貸借対照表は、ある特定の時点での企業の財政状態を示す重要な財務諸表です。
貸借対照表を正しく読み解くことで、企業の資産、負債、及び純資産の状態を理解することができます。

資産の部、負債の部、そして純資産の部の三つの主要セクションに分けられ、各セクションは企業の財務健全性に関する貴重な情報を提供します。

貸借対照表イメージ

資産の部    

資産の部には、企業が保有する資産の種類とその価値(金額)が表示されています。
資産は主に流動資産、固定資産、繰延資産の3つに分類されます。
それぞれのカテゴリは、資産の性質によって分類されていることが特徴です。

以下では、それぞれの資産について解説していきます。

流動資産

流動資産は、通常1年以内に現金化されることが期待される資産です。
これには現金、銀行預金、売掛金、市場で容易に売却できる有価証券などが含まれます。
流動資産の大きさと構成は、企業の短期的な支払い能力や流動性を反映します。
高い流動資産は、企業が短期的な返済能力が高いことを意味し、財務の安全性を示す良い指標となります。

固定資産

固定資産は、企業の長期的な運営に役立つ資産であり、通常、使用期間が1年以上の物理的な資産や無形資産を指します。
土地、建物、機械設備、車両、特許権、商標権などがこれに該当します。
固定資産は、企業の生産能力やサービス提供能力を支える基盤であり、長期的な投資の結果として位置付けられるものです。
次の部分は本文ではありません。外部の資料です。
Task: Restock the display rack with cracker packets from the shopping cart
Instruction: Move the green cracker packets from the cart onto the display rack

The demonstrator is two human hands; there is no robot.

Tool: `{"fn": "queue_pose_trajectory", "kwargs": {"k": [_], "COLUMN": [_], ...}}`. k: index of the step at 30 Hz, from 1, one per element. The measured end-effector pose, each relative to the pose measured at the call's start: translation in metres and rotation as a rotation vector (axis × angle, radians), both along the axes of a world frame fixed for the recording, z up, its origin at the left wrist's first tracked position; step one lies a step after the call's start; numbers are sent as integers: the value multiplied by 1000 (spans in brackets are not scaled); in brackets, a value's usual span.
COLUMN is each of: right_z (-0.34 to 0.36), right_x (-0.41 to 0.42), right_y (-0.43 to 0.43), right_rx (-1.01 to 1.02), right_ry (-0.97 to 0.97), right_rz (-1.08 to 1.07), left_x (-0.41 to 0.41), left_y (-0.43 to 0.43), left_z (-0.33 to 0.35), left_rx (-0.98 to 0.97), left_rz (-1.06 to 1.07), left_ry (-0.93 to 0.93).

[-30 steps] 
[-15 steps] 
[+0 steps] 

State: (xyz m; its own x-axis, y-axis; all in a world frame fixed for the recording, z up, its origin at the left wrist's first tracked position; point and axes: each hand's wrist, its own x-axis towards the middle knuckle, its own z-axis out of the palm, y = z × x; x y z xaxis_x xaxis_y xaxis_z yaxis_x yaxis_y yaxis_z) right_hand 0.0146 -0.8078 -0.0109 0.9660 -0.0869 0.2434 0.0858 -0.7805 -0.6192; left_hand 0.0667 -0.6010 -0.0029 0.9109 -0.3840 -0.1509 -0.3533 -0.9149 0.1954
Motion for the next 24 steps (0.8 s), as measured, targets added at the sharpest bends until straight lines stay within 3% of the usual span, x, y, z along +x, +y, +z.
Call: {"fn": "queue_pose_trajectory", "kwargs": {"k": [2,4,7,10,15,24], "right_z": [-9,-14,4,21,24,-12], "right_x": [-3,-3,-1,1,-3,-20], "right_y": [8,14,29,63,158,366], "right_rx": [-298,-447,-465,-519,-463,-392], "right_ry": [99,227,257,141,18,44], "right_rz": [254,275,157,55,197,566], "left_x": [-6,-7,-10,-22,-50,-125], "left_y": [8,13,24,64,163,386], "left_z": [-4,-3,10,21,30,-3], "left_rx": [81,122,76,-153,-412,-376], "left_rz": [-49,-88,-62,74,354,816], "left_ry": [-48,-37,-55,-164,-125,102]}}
どのような固定資産を保有しているかは、企業によって異なるため、企業の成長潜力や業界内での競争力を示す重要な指標となります。

繰延資産

繰延資産は、将来の会計期間にわたって経済的利益をもたらすと期待される支出です。

繰延資産には、「創立費」「開業費」「開発費」「株式交付費」「社債発行費」が含まれます。
繰延資産は直ちに経費として計上されず、複数の会計期間にわたって費用として配分されます。
繰延資産の存在は、企業が将来の成長や利益の増加を見込んで前向きな投資を行っていることを示すものです。

なお、流動資産の詳細については以下の記事をご参照ください。

経理プラス:流動資産とは?貸借対照表での書き方や分析方法と業界平均を解説

負債の部

負債の部は、企業が保有する負債の性質と総額を明らかにします。
負債は企業の資金調達方法と返済義務を示し、企業の財務健全性を評価するための重要な要素です。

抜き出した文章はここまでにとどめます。